Running Python Scripts: Docker vs Local

Running a Script Inside Docker

All dependencies from requirements.txt are installed in the Docker container. To run a script (e.g., bedrock_scrape.py) inside the container, use:

docker compose run --rm app python bedrock_scrape.py --url "https://www.tn.gov/generalservices/procurement/central-procurement-office--cpo-/supplier-information/request-for-proposals--rfp--opportunities1"
  • This ensures all dependencies are available.
  • Replace the script name and arguments as needed.

Running a Script Locally

If you want to run scripts directly on your machine (outside Docker), you must install all dependencies yourself:

# (Recommended) Create and activate a virtual environment first
python -m venv .venv
source .venv/bin/activate  # On Windows: .venv\Scripts\activate

# Install dependencies
pip install -r requirements.txt

# Run your script
python bedrock_scrape.py --url "https://www.tn.gov/generalservices/procurement/central-procurement-office--cpo-/supplier-information/request-for-proposals--rfp--opportunities1"
  • If you see ModuleNotFoundError, it means you need to install the missing package (see above)
  • Keeping your local environment in sync with Docker is your responsibility if you choose this route

Troubleshooting

PGVECTOR NOT INSTALLED

If you see an error like:

DETAIL:  Could not open extension control file "C:/Program Files/PostgreSQL/17/share/extension/vector.control": No such file or directory.
HINT:  The extension must first be installed on the system where PostgreSQL is running.
[SQL: SELECT pg_advisory_xact_lock(...); CREATE EXTENSION IF NOT EXISTS vector;]

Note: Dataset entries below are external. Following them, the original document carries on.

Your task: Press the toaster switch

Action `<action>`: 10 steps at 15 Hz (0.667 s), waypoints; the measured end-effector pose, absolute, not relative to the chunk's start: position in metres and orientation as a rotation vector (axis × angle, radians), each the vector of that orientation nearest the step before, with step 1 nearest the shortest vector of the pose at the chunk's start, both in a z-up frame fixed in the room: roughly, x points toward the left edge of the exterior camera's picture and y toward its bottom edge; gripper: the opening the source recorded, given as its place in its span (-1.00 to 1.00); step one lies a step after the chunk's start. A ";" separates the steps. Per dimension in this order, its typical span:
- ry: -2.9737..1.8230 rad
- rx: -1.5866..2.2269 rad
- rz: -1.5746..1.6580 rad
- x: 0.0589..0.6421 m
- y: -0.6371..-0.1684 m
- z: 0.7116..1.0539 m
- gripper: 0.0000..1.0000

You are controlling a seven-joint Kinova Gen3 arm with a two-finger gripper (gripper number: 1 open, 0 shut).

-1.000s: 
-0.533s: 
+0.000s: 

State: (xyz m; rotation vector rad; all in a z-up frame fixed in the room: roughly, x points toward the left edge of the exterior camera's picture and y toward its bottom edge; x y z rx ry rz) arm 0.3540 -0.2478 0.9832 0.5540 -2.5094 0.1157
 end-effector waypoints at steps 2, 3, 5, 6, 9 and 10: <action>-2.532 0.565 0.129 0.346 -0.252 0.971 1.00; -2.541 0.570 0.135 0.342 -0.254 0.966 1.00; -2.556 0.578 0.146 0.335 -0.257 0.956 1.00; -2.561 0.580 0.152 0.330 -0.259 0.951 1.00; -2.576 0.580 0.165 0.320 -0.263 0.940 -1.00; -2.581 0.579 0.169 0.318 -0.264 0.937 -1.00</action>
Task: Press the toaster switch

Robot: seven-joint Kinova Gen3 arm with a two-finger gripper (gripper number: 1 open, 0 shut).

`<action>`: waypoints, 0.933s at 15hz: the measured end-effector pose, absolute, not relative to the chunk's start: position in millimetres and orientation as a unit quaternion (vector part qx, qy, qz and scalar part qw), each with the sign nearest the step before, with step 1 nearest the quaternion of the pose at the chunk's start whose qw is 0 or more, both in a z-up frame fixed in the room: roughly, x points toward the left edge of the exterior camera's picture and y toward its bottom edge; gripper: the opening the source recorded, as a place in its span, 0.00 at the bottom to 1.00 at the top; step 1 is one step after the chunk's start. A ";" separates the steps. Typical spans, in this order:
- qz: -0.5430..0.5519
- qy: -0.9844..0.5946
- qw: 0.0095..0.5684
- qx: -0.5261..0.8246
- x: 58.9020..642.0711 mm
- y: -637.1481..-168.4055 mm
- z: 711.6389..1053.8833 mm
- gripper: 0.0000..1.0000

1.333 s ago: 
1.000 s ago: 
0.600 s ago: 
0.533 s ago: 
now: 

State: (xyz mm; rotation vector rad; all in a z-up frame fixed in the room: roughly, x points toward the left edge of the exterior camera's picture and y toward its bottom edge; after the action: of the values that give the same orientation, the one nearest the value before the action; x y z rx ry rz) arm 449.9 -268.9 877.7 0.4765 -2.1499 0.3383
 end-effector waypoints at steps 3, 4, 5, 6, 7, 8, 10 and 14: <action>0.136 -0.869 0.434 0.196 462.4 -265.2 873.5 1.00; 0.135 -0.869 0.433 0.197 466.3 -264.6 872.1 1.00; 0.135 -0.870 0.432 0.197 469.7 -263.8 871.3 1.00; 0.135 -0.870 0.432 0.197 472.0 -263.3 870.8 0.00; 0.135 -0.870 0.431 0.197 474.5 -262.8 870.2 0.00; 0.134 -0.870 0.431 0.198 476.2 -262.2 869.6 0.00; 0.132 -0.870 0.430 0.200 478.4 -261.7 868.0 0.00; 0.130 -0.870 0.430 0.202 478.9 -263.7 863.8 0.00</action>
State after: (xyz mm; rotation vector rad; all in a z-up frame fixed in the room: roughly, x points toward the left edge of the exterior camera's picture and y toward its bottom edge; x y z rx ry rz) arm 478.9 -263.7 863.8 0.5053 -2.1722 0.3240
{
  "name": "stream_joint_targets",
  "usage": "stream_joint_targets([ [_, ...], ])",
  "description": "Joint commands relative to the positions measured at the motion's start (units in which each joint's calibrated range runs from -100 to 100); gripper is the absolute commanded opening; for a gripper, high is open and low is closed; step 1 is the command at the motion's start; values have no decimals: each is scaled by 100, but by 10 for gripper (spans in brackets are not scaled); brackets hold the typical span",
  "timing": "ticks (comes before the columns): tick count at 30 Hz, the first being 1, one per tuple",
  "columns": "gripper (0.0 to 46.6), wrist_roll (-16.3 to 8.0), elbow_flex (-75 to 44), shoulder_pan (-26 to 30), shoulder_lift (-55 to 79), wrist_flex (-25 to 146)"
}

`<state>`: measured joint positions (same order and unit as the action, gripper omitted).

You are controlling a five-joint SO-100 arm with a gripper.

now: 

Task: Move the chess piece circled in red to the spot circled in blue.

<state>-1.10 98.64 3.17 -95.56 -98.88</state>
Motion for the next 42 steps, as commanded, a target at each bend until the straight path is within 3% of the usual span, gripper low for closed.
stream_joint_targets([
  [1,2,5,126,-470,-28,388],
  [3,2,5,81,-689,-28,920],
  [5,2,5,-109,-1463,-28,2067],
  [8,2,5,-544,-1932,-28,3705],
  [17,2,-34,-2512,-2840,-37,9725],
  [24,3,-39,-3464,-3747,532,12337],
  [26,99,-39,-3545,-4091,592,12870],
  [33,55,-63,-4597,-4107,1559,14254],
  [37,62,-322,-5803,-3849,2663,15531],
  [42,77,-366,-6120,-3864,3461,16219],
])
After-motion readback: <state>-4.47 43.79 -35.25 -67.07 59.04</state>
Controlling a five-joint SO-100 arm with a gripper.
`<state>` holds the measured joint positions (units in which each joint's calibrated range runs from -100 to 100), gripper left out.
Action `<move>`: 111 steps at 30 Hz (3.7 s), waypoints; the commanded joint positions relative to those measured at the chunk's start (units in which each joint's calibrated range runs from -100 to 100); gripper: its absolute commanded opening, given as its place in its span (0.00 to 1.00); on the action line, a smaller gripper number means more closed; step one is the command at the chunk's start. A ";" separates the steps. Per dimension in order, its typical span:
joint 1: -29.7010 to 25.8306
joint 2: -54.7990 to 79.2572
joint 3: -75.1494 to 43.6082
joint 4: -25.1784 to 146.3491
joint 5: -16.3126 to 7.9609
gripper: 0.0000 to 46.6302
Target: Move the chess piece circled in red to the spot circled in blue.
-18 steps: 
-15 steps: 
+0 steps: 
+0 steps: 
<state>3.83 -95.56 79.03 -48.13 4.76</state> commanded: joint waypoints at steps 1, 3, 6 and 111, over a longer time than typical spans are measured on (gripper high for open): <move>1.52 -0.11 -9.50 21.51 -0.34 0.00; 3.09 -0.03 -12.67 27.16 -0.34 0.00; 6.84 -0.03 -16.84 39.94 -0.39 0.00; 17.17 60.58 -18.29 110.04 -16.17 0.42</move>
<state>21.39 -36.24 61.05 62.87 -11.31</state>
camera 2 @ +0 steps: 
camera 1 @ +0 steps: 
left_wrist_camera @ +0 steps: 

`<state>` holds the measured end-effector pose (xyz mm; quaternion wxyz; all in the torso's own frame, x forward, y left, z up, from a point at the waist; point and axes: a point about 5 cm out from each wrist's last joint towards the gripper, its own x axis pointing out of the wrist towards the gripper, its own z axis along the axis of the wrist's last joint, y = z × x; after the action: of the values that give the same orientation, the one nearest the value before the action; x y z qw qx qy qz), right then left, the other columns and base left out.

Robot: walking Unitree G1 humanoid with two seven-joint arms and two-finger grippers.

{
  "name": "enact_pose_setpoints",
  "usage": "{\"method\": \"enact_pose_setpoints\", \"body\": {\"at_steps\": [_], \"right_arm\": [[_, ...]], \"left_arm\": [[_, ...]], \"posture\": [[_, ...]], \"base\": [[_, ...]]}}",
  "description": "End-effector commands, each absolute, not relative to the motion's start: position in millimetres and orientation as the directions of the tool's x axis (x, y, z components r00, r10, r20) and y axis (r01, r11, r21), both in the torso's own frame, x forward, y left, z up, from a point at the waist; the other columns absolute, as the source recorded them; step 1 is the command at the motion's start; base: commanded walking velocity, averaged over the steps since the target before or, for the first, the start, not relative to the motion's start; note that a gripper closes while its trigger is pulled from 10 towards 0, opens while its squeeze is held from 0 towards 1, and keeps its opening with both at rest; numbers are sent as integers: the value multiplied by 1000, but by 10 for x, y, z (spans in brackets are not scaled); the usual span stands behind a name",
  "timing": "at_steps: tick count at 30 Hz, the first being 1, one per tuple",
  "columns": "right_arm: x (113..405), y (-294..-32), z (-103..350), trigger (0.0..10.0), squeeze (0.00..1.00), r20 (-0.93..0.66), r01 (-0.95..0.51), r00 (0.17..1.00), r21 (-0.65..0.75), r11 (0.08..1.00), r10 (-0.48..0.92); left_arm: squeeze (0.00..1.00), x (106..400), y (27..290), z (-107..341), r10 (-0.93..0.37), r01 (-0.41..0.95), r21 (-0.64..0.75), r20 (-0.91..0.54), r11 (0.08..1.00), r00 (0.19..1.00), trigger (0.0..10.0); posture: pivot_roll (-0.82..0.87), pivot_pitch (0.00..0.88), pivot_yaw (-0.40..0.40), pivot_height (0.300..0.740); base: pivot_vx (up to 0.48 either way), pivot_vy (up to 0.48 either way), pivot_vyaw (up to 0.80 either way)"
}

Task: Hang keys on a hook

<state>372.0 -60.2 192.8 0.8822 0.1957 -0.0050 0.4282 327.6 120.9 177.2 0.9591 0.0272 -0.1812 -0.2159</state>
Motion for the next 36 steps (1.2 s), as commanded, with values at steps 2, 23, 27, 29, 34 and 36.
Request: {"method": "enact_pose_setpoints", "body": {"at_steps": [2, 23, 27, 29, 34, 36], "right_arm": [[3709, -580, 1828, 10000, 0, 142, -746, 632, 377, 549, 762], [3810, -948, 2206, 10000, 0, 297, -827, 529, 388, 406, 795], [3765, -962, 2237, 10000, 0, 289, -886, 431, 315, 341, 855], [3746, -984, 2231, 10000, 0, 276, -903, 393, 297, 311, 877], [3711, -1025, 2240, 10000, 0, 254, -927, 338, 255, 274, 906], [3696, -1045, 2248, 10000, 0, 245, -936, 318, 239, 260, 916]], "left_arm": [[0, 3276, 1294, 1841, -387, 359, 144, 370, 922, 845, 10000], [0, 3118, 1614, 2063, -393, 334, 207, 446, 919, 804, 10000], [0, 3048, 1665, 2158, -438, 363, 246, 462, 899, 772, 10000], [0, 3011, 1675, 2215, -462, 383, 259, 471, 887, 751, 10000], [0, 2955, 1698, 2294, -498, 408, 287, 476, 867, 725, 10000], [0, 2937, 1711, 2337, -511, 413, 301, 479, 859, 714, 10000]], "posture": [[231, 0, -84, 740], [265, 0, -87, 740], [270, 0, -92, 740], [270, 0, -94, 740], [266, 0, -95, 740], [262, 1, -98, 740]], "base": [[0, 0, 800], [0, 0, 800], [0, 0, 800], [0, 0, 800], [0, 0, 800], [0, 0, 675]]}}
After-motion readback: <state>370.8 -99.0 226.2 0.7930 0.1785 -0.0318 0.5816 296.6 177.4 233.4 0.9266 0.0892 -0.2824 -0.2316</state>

This usually means you are connecting to a native Windows PostgreSQL install instead of the Docker container (which has pgvector enabled). The native install may have bound to the port first.

To fix:

  1. Stop the native Windows PostgreSQL service:
    Stop-Service -Name postgresql-x64-17 -Force
  2. Bring down Docker and remove the old volume:
    docker-compose down
    docker volume rm smartmatchai_pgdata
    docker-compose up --build

EXECUTION POLICIES ERROR ON VIRTUAL ENVIRONMENT CREATION

If you see an error like:

.venv\Scripts\Activate.ps1 cannot be loaded because running scripts is disabled on this system.
For more information, see about_Execution_Policies at https:/go.microsoft.com/fwlink/?LinkID=135170.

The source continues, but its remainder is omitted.